§ **WHAT YOU SHOULD DO**: Could you show all lines in the entries below that contain the string "phrase"?

Collection entries:
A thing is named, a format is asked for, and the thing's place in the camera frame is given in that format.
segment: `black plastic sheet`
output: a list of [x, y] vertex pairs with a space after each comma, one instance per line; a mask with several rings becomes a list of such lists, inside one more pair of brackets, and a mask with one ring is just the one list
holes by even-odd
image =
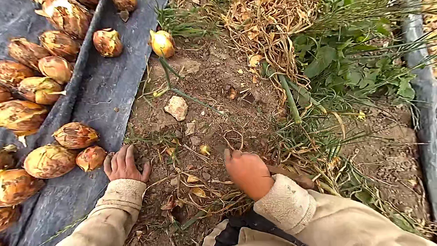
[[[67, 95], [53, 106], [39, 132], [27, 137], [28, 147], [8, 130], [0, 129], [0, 145], [16, 144], [22, 161], [31, 150], [53, 141], [52, 133], [65, 123], [83, 122], [100, 133], [97, 143], [106, 151], [117, 151], [123, 141], [130, 110], [146, 68], [151, 48], [149, 30], [155, 29], [158, 5], [166, 0], [139, 0], [138, 9], [124, 23], [110, 0], [100, 0], [90, 29], [82, 44], [74, 74], [66, 86]], [[26, 37], [38, 43], [38, 36], [54, 28], [34, 13], [38, 5], [30, 0], [7, 0], [0, 9], [0, 58], [7, 57], [13, 37]], [[113, 28], [121, 35], [124, 50], [120, 57], [104, 58], [92, 44], [95, 30]], [[108, 183], [103, 170], [84, 173], [79, 168], [64, 176], [46, 180], [46, 186], [21, 205], [22, 215], [15, 226], [0, 234], [9, 246], [38, 246], [75, 221], [84, 218], [95, 206]], [[44, 245], [55, 245], [75, 226]]]
[[[408, 15], [403, 23], [405, 43], [421, 40], [423, 33], [422, 16]], [[425, 45], [421, 49], [405, 55], [408, 66], [413, 68], [428, 57]], [[431, 204], [434, 221], [437, 219], [437, 80], [430, 65], [413, 71], [417, 76], [412, 81], [416, 90], [416, 106], [419, 110], [419, 130], [417, 137], [420, 143], [420, 163], [425, 178], [425, 186]]]

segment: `beige fleece sleeve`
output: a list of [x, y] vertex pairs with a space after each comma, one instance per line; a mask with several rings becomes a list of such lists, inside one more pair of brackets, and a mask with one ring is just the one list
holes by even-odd
[[254, 210], [311, 246], [437, 246], [351, 199], [306, 191], [283, 175]]
[[146, 184], [133, 179], [116, 179], [73, 233], [57, 246], [123, 246], [138, 219]]

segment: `cuff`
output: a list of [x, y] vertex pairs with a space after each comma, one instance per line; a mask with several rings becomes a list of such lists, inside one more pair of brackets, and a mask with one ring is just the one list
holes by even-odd
[[140, 211], [142, 199], [147, 185], [133, 179], [116, 179], [111, 181], [106, 188], [105, 195], [97, 201], [93, 213], [104, 208], [119, 208], [128, 213]]
[[254, 211], [289, 234], [297, 234], [316, 212], [315, 199], [290, 178], [276, 174], [269, 193], [257, 201]]

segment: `person's hand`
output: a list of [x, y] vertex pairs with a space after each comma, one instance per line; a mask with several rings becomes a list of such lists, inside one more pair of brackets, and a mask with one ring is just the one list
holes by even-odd
[[254, 201], [273, 187], [274, 180], [266, 164], [256, 154], [235, 150], [231, 156], [230, 150], [225, 149], [225, 164], [231, 180]]
[[134, 179], [143, 183], [149, 180], [152, 168], [145, 163], [142, 174], [135, 166], [134, 146], [123, 146], [116, 154], [110, 153], [104, 161], [104, 170], [110, 181], [116, 179]]

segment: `dirt ground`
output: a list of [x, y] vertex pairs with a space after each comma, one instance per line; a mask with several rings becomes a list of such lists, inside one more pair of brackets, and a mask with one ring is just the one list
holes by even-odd
[[[192, 100], [186, 99], [188, 114], [185, 120], [176, 121], [164, 111], [164, 106], [175, 95], [168, 91], [163, 96], [143, 96], [161, 85], [165, 87], [164, 71], [156, 57], [149, 60], [149, 77], [141, 85], [132, 108], [126, 133], [127, 143], [136, 143], [136, 160], [150, 161], [153, 173], [148, 183], [138, 222], [126, 245], [201, 245], [223, 217], [223, 211], [241, 214], [251, 203], [229, 181], [222, 152], [225, 148], [239, 149], [243, 139], [244, 151], [253, 151], [263, 160], [270, 160], [268, 134], [270, 123], [265, 115], [278, 115], [283, 110], [278, 96], [269, 81], [260, 81], [248, 71], [247, 58], [219, 42], [195, 42], [176, 40], [179, 47], [169, 64], [184, 74], [185, 80], [172, 77], [172, 85], [190, 96], [209, 104], [229, 115], [232, 120], [220, 116]], [[369, 109], [367, 120], [360, 128], [372, 129], [380, 138], [369, 138], [343, 149], [345, 155], [358, 152], [357, 165], [380, 184], [382, 195], [399, 210], [420, 219], [429, 217], [420, 181], [420, 168], [416, 161], [417, 145], [411, 129], [409, 110], [383, 104], [387, 110]], [[202, 156], [200, 145], [208, 145], [211, 154]], [[174, 157], [171, 148], [176, 148]], [[198, 182], [187, 182], [187, 175]], [[202, 188], [207, 198], [195, 196], [190, 189]], [[227, 194], [226, 200], [219, 196]], [[209, 211], [208, 216], [196, 220], [185, 231], [179, 230], [200, 209]]]

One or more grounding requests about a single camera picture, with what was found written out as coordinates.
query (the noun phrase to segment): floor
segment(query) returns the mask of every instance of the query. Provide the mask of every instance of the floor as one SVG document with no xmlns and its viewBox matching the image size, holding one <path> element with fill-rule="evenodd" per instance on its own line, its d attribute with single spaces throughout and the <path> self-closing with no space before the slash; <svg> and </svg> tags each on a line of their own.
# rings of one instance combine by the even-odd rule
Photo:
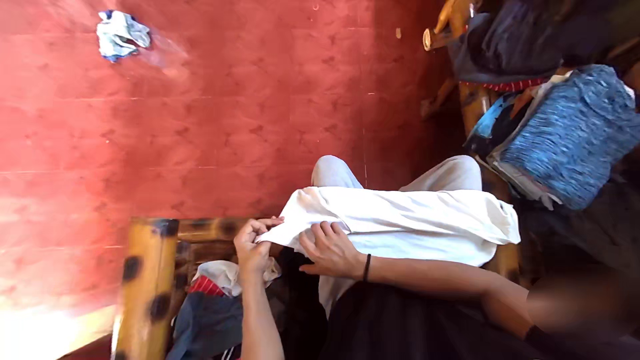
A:
<svg viewBox="0 0 640 360">
<path fill-rule="evenodd" d="M 460 119 L 419 115 L 442 3 L 2 1 L 0 310 L 115 303 L 131 216 L 277 215 L 324 154 L 395 190 L 458 152 Z M 102 59 L 108 8 L 152 48 Z"/>
</svg>

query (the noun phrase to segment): knee
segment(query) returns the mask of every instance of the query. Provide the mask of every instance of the knee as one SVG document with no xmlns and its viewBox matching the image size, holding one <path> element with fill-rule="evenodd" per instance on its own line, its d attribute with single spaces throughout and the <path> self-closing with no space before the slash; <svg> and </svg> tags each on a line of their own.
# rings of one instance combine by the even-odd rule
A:
<svg viewBox="0 0 640 360">
<path fill-rule="evenodd" d="M 451 161 L 451 165 L 456 167 L 460 171 L 480 174 L 480 165 L 478 165 L 478 162 L 471 156 L 457 155 L 450 158 L 449 160 Z"/>
<path fill-rule="evenodd" d="M 327 167 L 336 167 L 336 166 L 344 166 L 346 163 L 333 155 L 324 155 L 318 159 L 316 162 L 316 168 L 327 168 Z"/>
</svg>

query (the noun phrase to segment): blue knit fabric
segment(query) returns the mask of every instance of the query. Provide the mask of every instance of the blue knit fabric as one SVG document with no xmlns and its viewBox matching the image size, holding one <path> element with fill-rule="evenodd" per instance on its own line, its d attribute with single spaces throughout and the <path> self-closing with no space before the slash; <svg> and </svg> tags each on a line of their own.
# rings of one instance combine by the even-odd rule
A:
<svg viewBox="0 0 640 360">
<path fill-rule="evenodd" d="M 640 141 L 640 115 L 615 71 L 590 65 L 555 85 L 501 154 L 569 208 L 584 209 Z"/>
</svg>

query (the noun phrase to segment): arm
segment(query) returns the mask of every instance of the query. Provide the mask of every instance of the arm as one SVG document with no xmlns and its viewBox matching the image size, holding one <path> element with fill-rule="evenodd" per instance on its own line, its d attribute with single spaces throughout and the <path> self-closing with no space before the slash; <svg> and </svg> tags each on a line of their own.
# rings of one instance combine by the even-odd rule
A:
<svg viewBox="0 0 640 360">
<path fill-rule="evenodd" d="M 300 234 L 300 243 L 313 265 L 308 274 L 362 280 L 367 256 L 358 252 L 337 224 L 314 224 L 313 244 Z M 378 282 L 450 300 L 479 300 L 496 325 L 524 338 L 533 325 L 527 313 L 528 291 L 498 274 L 451 261 L 388 259 L 372 256 L 369 282 Z"/>
<path fill-rule="evenodd" d="M 242 358 L 243 360 L 284 360 L 282 342 L 271 315 L 262 278 L 268 265 L 271 243 L 253 243 L 256 235 L 267 232 L 267 226 L 282 223 L 282 219 L 249 220 L 234 239 L 239 280 L 243 288 Z"/>
</svg>

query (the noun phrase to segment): gray sweatpants
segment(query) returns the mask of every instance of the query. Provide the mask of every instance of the gray sweatpants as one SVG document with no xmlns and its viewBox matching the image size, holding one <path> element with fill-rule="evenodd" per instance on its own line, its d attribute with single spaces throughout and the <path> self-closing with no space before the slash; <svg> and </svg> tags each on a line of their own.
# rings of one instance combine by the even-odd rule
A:
<svg viewBox="0 0 640 360">
<path fill-rule="evenodd" d="M 347 164 L 332 155 L 318 159 L 311 175 L 311 185 L 363 188 Z M 425 172 L 409 185 L 400 188 L 402 192 L 440 190 L 482 190 L 480 166 L 469 156 L 454 156 Z M 354 283 L 352 279 L 320 276 L 318 299 L 326 311 L 327 318 L 335 301 Z"/>
<path fill-rule="evenodd" d="M 311 184 L 312 186 L 363 188 L 347 164 L 332 155 L 325 155 L 318 159 L 311 175 Z M 482 190 L 480 166 L 470 156 L 454 156 L 425 172 L 409 185 L 400 188 L 402 192 L 440 190 Z"/>
</svg>

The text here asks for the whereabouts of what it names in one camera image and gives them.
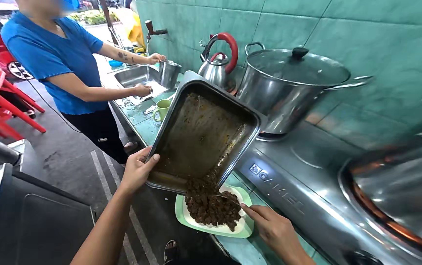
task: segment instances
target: plate
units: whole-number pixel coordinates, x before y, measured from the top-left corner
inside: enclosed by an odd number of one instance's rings
[[[233,187],[224,184],[223,186],[221,186],[219,191],[229,191],[230,193],[237,196],[239,203],[243,202],[248,206],[252,205],[252,200],[250,199],[248,192],[240,187]],[[188,207],[184,201],[184,196],[177,195],[177,198],[175,200],[175,216],[182,225],[214,235],[221,235],[234,238],[248,238],[253,232],[254,222],[242,209],[240,210],[239,214],[241,218],[237,222],[237,226],[235,227],[234,232],[232,232],[227,225],[213,226],[197,223],[190,216],[190,212],[188,212]]]

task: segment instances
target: ground meat
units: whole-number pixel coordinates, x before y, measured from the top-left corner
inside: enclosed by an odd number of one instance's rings
[[[228,191],[220,193],[212,177],[205,178],[205,180],[189,180],[187,188],[185,202],[190,216],[197,223],[214,226],[226,224],[231,231],[234,231],[237,226],[236,221],[241,218],[239,215],[241,208],[229,199],[239,203],[237,196]],[[221,194],[229,199],[215,196],[216,194]]]

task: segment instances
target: faucet
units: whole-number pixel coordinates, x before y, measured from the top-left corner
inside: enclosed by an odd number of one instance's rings
[[[145,54],[147,56],[149,56],[150,55],[149,54],[149,41],[151,40],[151,35],[167,34],[168,33],[168,30],[167,29],[161,29],[161,30],[155,31],[153,29],[153,25],[152,25],[152,21],[151,20],[145,21],[145,26],[149,30],[149,33],[147,34],[147,37],[146,37],[146,39],[147,39],[147,47],[145,48],[146,49]]]

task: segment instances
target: pot lid
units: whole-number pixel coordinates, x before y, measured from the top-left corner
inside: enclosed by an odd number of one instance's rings
[[[341,63],[305,48],[256,51],[248,56],[247,63],[266,75],[298,84],[330,86],[350,78]]]

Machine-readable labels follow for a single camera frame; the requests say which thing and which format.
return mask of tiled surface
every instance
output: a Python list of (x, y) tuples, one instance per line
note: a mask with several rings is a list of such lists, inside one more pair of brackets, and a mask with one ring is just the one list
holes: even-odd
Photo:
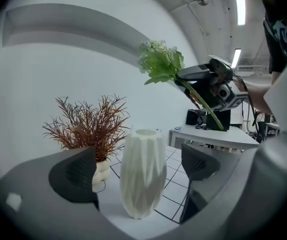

§ **SOLVED PROBLEM**:
query (the noun phrase to segment): floor
query (the noun phrase to segment): knee
query (the noun phrase to segment): blue knit fabric
query (the noun phrase to segment): arm
query (the noun phrase to segment): gray sweatpants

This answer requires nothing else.